Price being the factor, I like the Delta simply because vital replacements are cheaper.
Durability goes to the McKenzie, it will take more shots, but eventually you will need to replace the vitals.


----------



## revwilder (Apr 11, 2005)

R&W Targets from North Carolina.

They have some great looking targets at very reasonable prices.


----------



## hauntedbyelk (May 3, 2009)

*GlenDel Buck*

Check out the GlenDel Buck at Cabelas. They have models from $179 to $249 with replacable inserts. I tried one in the store and liked it. Arrows are relatively easy to pull. Handles target points and broadheads.


----------



## rod251 (Feb 1, 2007)

Rinehart broadhead buck is the best backyard deer target on the market. The insert will outlast any other brand out there, and it only costs $50 to replace.


----------



## CertifiedNewb (Mar 4, 2009)

*Bought a McKenzie*

Hey, thanks for all your help. I ended up buying the McKenzie Tuff Buck and love it. I really liked the targets from North Carolina and will be investing in one of those soon.:darkbeer:


----------



## gharm63 (Aug 17, 2010)

Has anyone used the targets from R&W? Was wondering how they hold up.

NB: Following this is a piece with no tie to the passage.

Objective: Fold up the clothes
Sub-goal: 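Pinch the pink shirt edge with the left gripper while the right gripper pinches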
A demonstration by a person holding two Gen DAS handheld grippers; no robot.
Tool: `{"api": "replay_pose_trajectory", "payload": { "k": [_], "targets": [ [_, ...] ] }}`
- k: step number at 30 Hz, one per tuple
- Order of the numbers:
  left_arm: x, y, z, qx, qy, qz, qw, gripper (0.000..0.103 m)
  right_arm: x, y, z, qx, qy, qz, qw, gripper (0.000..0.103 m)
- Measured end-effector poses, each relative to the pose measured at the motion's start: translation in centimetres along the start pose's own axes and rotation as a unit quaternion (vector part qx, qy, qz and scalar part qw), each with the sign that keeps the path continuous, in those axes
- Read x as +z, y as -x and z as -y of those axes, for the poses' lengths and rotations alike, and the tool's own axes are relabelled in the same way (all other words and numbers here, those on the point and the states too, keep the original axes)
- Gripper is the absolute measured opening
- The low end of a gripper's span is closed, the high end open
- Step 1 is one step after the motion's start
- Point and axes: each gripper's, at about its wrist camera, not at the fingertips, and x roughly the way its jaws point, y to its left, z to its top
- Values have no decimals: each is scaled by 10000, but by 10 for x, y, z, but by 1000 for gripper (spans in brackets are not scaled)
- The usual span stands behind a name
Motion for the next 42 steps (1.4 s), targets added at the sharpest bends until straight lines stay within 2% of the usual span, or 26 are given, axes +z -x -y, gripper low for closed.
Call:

Our 4-H archery program has had the McKenzies for about 5 yrs now and they are getting to the point of needing replaced. Started buying Rineharts as alot of the local 3-D shoots around use them and they seem to hold up better than the McKenzies. Thanks for the replies.


----------



## dw'struth (Mar 14, 2008)

I don't know if R&W would be the best for 4-H kids unless someone pulls the arrows for them. From my experience, arrows are pretty tough to pull from them. But, R&W may have changed this since the ones I shot were made. Just something to think about.


----------



## gharm63 (Aug 17, 2010)

Thanks for the reply. The McKenzies we have are tough to pull also unless the arrows are soaped up. We have a few bars of hotel soap hanging on the bow rack and encourage the kids to use it. Their pricing is very friendly.


----------